= Beginning of Section =

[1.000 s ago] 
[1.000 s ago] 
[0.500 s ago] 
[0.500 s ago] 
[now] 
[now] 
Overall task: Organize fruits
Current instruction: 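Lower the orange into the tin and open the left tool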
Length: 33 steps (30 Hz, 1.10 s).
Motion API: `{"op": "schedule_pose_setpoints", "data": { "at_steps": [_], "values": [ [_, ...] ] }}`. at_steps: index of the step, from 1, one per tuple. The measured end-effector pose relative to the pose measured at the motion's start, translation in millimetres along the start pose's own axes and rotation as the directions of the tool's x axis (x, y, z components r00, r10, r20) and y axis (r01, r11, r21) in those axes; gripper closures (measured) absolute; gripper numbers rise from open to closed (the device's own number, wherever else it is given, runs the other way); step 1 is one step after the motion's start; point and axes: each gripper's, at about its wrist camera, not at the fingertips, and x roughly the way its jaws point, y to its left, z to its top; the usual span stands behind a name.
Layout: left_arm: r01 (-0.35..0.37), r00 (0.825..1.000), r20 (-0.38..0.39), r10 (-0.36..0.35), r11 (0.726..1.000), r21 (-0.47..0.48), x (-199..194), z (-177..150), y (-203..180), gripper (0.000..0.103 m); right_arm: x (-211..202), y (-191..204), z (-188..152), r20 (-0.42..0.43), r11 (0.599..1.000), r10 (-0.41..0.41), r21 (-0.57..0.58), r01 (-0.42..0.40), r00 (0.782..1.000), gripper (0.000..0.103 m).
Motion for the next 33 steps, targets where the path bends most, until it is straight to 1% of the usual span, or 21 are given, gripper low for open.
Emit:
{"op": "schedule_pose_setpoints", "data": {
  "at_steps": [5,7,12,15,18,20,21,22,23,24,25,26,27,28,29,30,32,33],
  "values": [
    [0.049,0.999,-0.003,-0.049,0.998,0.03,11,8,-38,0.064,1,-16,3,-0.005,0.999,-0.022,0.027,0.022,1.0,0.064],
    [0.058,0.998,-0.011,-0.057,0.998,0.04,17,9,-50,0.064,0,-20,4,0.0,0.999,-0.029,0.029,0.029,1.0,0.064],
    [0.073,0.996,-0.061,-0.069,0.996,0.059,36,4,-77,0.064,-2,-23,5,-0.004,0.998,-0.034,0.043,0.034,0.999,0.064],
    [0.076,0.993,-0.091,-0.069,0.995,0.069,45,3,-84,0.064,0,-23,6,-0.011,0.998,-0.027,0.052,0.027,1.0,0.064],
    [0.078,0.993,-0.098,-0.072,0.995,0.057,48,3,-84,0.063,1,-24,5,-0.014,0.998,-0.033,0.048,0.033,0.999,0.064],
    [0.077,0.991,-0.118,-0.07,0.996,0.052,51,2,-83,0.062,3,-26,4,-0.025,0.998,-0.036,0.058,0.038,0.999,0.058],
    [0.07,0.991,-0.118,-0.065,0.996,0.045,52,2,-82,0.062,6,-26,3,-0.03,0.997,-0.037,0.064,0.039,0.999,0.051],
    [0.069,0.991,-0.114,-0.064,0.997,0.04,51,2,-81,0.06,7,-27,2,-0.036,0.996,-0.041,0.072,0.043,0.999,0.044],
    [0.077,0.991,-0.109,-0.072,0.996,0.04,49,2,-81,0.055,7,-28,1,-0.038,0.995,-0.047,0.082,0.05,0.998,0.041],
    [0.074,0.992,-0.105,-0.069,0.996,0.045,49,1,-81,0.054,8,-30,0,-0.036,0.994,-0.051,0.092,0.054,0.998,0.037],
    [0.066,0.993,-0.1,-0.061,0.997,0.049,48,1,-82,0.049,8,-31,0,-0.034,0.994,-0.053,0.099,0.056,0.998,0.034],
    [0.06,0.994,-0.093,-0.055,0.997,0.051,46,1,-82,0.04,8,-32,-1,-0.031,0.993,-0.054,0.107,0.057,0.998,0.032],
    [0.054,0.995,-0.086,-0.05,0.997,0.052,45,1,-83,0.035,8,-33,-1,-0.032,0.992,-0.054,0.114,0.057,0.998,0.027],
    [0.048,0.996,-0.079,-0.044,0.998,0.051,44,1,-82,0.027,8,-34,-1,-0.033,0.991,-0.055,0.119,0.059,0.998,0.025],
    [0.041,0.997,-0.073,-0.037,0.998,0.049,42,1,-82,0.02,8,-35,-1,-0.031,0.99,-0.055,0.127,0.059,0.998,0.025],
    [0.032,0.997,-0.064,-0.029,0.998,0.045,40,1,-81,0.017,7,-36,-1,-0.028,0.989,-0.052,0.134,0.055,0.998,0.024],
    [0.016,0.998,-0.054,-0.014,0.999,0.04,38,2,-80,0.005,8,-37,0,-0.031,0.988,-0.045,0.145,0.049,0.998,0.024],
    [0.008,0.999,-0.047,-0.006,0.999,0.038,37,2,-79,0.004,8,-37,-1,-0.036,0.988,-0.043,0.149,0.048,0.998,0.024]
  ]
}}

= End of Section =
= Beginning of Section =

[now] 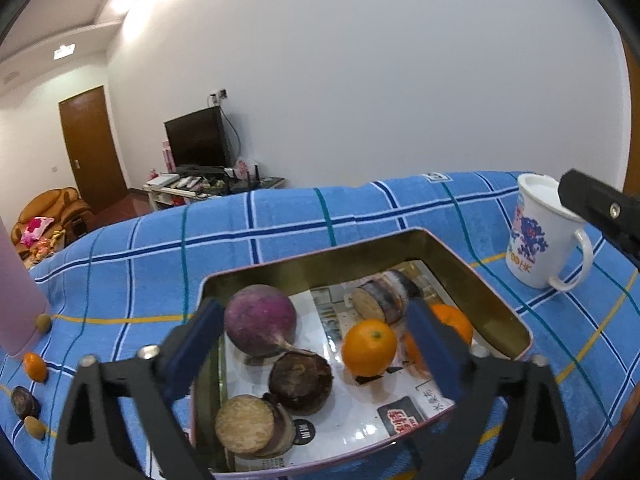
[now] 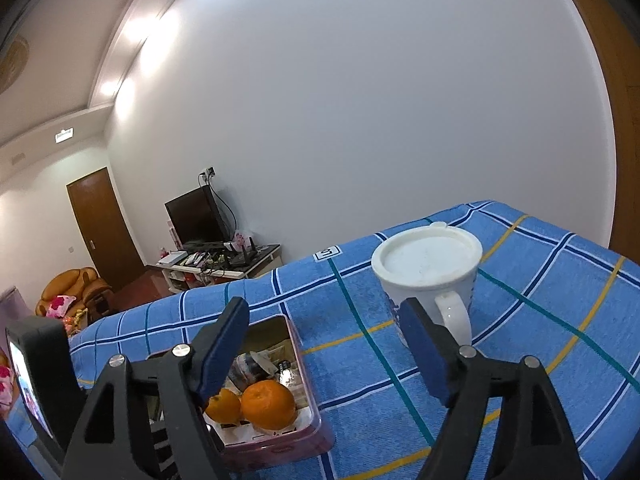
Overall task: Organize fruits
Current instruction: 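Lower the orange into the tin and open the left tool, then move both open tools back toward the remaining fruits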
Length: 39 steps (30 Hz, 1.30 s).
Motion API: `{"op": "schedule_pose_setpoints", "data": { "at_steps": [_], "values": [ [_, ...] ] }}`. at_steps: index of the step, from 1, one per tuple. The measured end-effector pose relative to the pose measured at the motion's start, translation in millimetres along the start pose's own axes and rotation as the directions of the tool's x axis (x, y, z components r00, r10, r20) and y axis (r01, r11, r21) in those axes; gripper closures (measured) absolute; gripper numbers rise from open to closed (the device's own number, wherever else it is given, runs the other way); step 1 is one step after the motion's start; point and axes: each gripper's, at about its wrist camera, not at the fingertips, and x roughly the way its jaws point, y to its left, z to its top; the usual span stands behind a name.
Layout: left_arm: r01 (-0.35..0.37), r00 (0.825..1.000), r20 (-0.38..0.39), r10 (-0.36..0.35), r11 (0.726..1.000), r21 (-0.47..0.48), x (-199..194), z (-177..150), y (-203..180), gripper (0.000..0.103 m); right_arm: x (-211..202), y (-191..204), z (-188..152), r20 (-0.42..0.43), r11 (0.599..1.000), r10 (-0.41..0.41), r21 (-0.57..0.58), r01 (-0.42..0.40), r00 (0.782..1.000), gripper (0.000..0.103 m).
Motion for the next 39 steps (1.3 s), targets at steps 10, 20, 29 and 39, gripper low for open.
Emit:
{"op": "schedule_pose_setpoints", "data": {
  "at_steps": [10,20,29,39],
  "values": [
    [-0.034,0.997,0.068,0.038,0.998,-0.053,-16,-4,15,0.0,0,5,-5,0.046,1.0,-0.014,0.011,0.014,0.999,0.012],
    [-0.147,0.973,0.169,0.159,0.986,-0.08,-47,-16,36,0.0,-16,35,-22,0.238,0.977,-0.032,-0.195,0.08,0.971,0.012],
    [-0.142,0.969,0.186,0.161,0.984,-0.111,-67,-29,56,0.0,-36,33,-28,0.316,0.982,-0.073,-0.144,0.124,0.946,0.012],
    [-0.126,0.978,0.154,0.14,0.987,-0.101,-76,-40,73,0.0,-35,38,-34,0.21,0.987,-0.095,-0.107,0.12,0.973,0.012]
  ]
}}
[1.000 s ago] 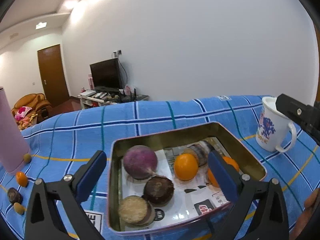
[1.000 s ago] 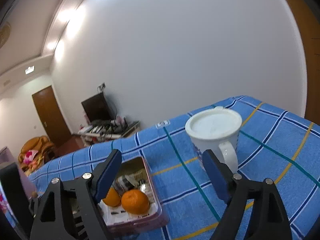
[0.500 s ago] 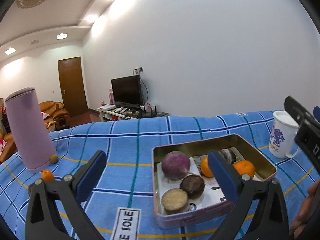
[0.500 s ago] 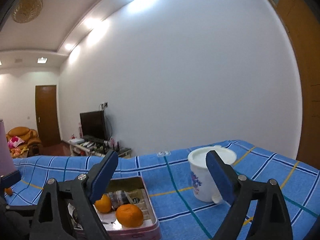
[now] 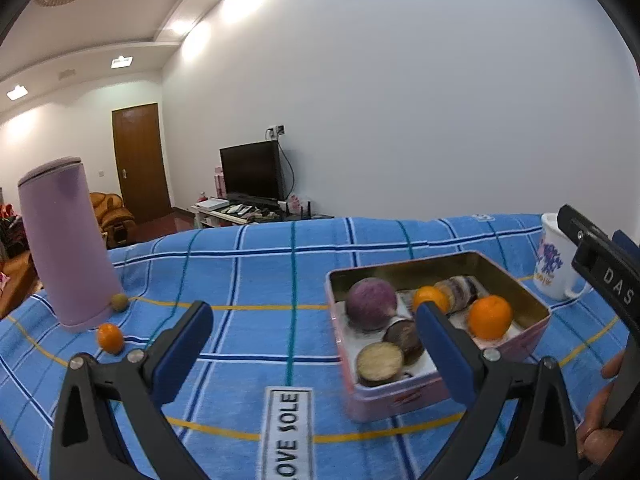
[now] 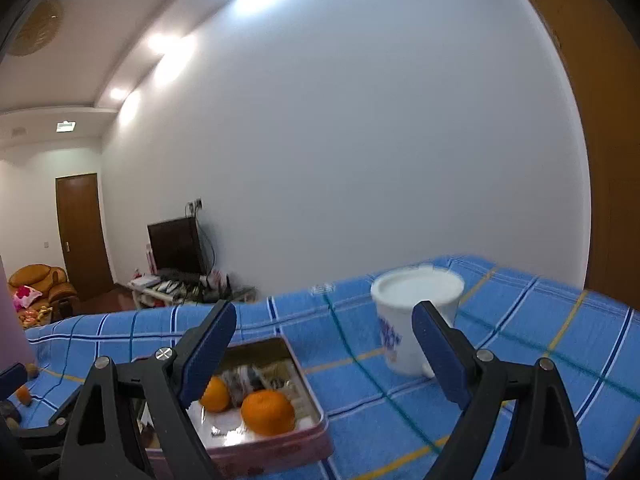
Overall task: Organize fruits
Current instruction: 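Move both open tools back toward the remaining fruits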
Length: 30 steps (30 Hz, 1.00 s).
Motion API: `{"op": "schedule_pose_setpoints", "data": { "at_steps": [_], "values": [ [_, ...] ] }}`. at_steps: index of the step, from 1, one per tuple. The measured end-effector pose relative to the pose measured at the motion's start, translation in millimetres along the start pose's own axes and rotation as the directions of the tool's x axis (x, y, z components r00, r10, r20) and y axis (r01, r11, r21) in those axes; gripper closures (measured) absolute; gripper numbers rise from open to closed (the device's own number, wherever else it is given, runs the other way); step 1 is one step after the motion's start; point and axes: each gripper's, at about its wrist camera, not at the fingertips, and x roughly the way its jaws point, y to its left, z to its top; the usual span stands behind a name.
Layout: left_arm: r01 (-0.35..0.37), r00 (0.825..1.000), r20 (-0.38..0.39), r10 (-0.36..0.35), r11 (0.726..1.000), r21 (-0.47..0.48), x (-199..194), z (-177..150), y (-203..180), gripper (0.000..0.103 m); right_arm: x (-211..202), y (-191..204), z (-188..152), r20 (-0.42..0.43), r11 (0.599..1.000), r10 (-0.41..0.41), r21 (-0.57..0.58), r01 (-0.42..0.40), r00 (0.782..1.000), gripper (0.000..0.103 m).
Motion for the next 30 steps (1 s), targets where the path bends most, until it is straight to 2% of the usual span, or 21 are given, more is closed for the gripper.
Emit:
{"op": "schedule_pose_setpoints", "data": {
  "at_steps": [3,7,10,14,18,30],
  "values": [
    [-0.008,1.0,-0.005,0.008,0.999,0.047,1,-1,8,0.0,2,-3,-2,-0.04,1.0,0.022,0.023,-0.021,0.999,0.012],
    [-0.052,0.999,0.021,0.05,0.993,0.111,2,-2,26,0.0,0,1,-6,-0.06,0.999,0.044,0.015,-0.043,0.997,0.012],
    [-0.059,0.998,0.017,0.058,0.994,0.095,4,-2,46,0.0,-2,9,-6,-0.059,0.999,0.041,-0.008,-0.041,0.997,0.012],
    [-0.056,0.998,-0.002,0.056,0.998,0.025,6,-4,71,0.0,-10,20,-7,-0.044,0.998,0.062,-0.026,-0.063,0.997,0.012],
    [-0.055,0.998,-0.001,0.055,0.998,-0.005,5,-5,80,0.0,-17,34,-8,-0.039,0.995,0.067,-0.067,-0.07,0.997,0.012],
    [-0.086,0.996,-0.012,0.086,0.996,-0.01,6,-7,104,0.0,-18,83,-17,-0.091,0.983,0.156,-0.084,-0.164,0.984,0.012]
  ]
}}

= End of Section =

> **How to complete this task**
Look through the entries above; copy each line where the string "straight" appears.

> **Result**
Motion for the next 33 steps, targets where the path bends most, until it is straight to 1% of the usual span, or 21 are given, gripper low for open.
Motion for the next 30 steps (1 s), targets where the path bends most, until it is straight to 2% of the usual span, or 21 are given, more is closed for the gripper.

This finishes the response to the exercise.